分譲マンションなどの区分所有建物において、区分所有者が土地に関する権利と建物に関する権利を切り離して売却すること等が禁止されていることを指す。
分譲マンションなどの区分所有建物では、区分所有者は次の3つの権利を持っている。
1.専有部分の所有権
2.共用部分の共有持分
3.土地の共有持分(これを敷地利用権という)
この3つの権利のうち、1.の専有部分の所有権と3.の敷地利用権を分離して処分することは、区分所有法により原則的に禁止されている(区分所有法第22条)。(なお1.と2.を分離することも区分所有法第15条により原則的に禁止されている)
ただし管理規約で区分所有法第22条とは異なる定めを置くこともできるが、通常は管理規約において「分離して処分してはならない」という定めを設けている。
この結果、例えばある区分所有者が、敷地利用権だけを第三者に売却しようとしても、区分所有法および管理規約の定めにより、売却することができないことになる。
またある区分所有者が、借入金の担保とするために、敷地利用権だけに抵当権を設定しようとしても、区分所有法および管理規約の定めにより、抵当権設定ができないことになる。

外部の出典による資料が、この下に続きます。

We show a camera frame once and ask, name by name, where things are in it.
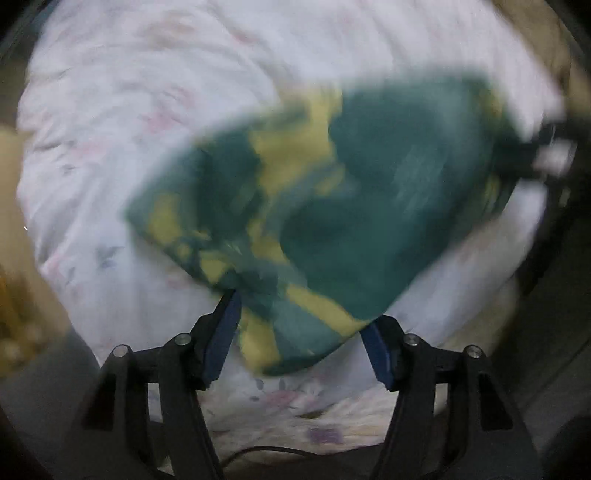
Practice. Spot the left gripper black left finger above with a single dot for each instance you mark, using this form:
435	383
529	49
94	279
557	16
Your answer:
109	438

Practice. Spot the green yellow camouflage shorts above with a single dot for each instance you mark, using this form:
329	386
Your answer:
322	211

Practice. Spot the white floral bed sheet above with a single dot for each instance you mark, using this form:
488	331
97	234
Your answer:
118	89

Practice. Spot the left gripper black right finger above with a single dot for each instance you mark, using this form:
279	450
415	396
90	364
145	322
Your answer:
452	419

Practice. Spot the cream bear print duvet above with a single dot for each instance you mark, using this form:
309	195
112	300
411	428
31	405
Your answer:
554	46

このような「敷地利用権と専有部分の一体化」は1983(昭和58)年の区分所有法の大改正により導入された制度である(施行は1984(昭和59)年1月1日)。
それ以前は、区分所有建物でも、建物の権利と土地の権利を別々に処分することが可能であっため、分譲マンションの土地登記簿には、各住戸の売買や担保設定のたびに所有権移転登記や抵当権設定登記が記入された。
そのため住戸数が多い場合には、マンションの土地登記簿の記載内容が膨大となり、登記事務の煩雑化を招き、記載ミスや読み間違いが起きるという事態になっていた。
こうした問題に対処するため、「敷地利用権と専有部分の一体化」が導入された。これにより、敷地利用権が常に専有部分と一緒に売買等されることになったので、区分所有建物の建物登記簿のみに所有権移転登記等を記載し、土地登記簿にはこれらの登記を記載しない扱いとした(不動産登記法第46条「敷地権である旨の登記」)。
こうして土地登記簿への記載が全面的に省略された結果、登記事務の大幅な簡略化が実現したのである。